Battling the elements is something we have all dealt with as Midwest golfers, and with the first sights of green poking through the frozen tundra I’m sure we’re all anxious to get out on the course.
While the first rounds of the year usually result in minor frost bite, we consider it worth the price to shake off the winter rust. I’m sure I am not the only one who has a closet full of golf jackets and pullovers, but nothing that’s really meant to provide the warmth needed to combat those truly frigid rounds.
Looking for a better way to stay warm on the course I found myself researching heated apparel, came across the Ororo Heated Vest and decided to give it a spin.
Fit and Feel
Sizing – I went with a size large jacket and it ended up fitting well. I would say that sizing runs a little small, so if you are between sizing then go up. This is meant to be worn over a shirt or other pullover, as well, so a larger size makes sense.
Material – The jacket is comprised of a blend of polyester and spandex, giving the feel of wearing a traditional down vest with the benefit of flexible spandex side panels to avoid inhibiting your swing.

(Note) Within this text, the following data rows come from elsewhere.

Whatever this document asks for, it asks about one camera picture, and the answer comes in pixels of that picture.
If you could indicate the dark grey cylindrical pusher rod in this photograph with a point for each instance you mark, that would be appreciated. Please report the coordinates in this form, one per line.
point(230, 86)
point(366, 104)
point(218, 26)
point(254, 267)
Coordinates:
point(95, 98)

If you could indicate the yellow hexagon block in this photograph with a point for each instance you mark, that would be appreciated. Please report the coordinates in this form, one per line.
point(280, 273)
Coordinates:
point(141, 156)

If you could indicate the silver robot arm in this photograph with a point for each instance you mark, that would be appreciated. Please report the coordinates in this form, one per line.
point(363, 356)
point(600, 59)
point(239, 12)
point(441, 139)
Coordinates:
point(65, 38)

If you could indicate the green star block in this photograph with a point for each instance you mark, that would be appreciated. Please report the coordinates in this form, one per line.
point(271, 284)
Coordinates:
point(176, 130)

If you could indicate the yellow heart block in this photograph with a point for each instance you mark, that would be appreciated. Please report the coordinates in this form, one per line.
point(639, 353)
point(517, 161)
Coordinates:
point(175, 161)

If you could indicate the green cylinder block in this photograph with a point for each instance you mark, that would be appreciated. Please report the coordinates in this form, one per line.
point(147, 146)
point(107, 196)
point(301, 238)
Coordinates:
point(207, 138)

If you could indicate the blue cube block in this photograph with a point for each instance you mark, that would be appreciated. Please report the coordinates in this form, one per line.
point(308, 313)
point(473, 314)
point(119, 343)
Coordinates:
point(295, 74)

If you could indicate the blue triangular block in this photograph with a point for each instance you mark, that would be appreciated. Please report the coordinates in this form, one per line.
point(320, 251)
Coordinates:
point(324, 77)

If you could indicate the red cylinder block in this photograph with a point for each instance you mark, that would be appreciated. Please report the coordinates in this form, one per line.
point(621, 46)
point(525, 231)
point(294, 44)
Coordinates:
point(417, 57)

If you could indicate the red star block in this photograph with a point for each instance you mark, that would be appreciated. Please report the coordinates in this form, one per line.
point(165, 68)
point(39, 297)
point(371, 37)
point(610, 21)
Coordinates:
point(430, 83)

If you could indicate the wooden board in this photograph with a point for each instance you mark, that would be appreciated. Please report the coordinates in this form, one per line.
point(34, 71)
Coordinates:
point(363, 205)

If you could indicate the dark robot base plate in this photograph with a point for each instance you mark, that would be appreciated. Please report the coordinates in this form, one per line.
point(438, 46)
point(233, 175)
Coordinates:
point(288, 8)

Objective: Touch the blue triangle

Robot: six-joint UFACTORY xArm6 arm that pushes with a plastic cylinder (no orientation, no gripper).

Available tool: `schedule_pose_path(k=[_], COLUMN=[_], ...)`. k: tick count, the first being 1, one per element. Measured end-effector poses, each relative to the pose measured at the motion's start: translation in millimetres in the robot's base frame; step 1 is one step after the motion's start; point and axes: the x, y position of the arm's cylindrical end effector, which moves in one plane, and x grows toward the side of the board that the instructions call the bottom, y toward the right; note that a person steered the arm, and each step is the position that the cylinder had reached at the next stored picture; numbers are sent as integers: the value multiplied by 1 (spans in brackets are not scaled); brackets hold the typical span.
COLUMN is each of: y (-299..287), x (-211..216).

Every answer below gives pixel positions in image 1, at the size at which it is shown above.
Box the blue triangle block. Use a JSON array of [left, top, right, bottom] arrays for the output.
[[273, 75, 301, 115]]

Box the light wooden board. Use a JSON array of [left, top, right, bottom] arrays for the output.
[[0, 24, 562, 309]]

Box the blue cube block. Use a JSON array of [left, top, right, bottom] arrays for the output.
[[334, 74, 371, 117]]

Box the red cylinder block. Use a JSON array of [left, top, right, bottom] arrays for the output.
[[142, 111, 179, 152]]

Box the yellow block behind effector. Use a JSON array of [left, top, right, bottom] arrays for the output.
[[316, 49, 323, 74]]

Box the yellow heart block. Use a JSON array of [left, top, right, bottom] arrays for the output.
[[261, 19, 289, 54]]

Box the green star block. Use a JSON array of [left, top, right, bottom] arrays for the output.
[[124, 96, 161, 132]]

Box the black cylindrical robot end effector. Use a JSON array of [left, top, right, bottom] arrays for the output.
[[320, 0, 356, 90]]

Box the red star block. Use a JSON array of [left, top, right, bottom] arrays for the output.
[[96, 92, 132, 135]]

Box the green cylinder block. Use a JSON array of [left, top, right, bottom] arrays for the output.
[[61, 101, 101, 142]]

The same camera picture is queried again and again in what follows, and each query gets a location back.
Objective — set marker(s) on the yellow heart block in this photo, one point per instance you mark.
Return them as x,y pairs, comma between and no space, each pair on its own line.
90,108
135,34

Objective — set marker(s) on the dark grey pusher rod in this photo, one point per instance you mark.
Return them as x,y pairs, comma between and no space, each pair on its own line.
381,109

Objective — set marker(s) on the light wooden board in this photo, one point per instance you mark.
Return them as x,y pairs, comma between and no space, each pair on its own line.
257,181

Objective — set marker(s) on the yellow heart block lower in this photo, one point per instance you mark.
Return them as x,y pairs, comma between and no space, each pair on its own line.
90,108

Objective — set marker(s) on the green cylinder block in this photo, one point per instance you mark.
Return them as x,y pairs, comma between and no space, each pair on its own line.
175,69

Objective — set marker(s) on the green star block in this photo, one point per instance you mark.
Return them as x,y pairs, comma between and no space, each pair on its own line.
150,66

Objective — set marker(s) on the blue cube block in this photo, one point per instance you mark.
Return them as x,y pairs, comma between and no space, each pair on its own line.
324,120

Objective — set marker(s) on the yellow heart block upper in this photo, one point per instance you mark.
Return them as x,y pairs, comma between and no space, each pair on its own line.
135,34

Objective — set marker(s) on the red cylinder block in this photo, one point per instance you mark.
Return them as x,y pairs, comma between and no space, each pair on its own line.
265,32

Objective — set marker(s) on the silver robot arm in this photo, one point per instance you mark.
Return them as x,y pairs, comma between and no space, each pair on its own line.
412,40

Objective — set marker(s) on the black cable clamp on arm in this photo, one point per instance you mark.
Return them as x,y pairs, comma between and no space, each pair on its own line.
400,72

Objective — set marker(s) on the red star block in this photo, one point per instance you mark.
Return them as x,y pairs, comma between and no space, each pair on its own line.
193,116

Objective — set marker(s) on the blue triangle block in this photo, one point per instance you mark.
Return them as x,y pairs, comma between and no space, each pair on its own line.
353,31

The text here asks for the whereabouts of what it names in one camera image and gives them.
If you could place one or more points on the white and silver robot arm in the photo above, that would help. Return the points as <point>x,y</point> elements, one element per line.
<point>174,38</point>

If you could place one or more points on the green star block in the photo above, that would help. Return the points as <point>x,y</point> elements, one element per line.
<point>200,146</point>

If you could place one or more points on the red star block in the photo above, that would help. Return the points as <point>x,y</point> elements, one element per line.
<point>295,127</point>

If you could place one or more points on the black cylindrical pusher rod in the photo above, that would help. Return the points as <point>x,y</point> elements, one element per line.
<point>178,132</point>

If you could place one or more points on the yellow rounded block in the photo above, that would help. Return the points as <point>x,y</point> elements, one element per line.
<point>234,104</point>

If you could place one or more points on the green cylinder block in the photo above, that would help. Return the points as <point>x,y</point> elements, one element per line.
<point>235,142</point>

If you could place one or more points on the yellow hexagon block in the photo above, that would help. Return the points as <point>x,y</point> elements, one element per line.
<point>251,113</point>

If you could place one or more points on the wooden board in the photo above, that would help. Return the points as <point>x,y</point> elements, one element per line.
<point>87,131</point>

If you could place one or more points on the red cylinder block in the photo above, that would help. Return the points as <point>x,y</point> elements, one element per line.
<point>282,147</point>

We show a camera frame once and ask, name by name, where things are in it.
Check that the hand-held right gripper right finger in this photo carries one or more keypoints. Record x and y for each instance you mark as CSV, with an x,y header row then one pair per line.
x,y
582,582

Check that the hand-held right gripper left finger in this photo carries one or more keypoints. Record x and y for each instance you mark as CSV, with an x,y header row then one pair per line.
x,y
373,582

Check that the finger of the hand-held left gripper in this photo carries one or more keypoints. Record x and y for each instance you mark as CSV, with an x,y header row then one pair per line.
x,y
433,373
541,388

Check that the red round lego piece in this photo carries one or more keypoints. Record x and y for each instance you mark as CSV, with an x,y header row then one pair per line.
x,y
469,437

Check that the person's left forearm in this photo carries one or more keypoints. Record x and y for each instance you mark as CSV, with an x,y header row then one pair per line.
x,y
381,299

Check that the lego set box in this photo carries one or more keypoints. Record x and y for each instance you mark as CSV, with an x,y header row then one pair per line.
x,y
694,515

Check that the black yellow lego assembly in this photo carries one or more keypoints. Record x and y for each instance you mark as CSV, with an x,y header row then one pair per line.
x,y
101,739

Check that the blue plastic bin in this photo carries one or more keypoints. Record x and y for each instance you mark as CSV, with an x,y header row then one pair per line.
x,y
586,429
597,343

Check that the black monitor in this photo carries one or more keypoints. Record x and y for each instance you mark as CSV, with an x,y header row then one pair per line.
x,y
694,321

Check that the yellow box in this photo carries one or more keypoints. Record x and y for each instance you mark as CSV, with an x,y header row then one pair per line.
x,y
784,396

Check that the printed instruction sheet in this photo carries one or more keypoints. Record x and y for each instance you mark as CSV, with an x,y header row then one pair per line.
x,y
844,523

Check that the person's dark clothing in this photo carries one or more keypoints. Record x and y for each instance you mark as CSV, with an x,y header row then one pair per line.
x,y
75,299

Sleeves – One of the biggest selling points of this jacket is the removable sleeves. Having the flexibility to have a full jacket for really cold rounds versus a vest for those mild but chilly days is great. The sleeves remove in about 10 seconds and are easily reattached with a single zipper.
Out on the Course
Battery – The vest includes a 5200 mAh battery that will power the jacket for 3 hours on high, 6 hours on medium or 10 hours on low. I tested this out on the course at a medium setting and got through my 4.5-hour round without any issues.
The battery sits in a small, zippered pocket on the inside of the jacket and includes a charging port for your phone, if needed.
Staying Warm – The jacket has 4 areas that are heated, including the chest, back and collar. While the heating elements do not cover the entire jacket, they do provide enough coverage to keep you warm.
The wiring is nicely hidden and unnoticeable. I have owned heated jackets before, but this is the first one with a heating element in the neck. That was a pleasant surprise and now has me missing it when using other jackets.
Swing – I tried playing in both the jacket and vest, and here is what I found. The jacket with the sleeves was comfortable to swing in, but I don’t think I would wear it for an entire round. I feel the sleeves are best for when you get to the course and spend time warming up. Zipping off the sleeves and using it as a vest allowed for a more comfortable and natural swing, in my opinion.
The battery is something to note when you’re swinging. Although it sits in the zippered pocket close to your body, you can still feel it move a little in your swing. While it was not a huge distraction, you will need to get used to it.
Ororo’s larger, slightly heavier battery pack is necessary to provide the hours of heat this vest kicks out.
An additional feature I really liked was the magnetic collar. Sewn into the edges of the collar points are magnets that fasten to the chest, which keep the collar from brushing across your face when swinging.
Do I need this?
Staying warm is half the battle during Spring and Fall golf in the Midwest, and the Ororo golf vest definitely gives you a leg up on anyone without it or something similar.
I think the ability to have the full-sleeved or vest option makes this a versatile jacket that can replace multiple items in your wardrobe, and it’s a great jacket even if you don’t use the heated feature!
At the current price point of $200, it is a slight investment but not overpriced when compared to other heated clothing options. The heated neck, long battery life and magnetic collar make this jacket as good of an option as I’ve found in the space.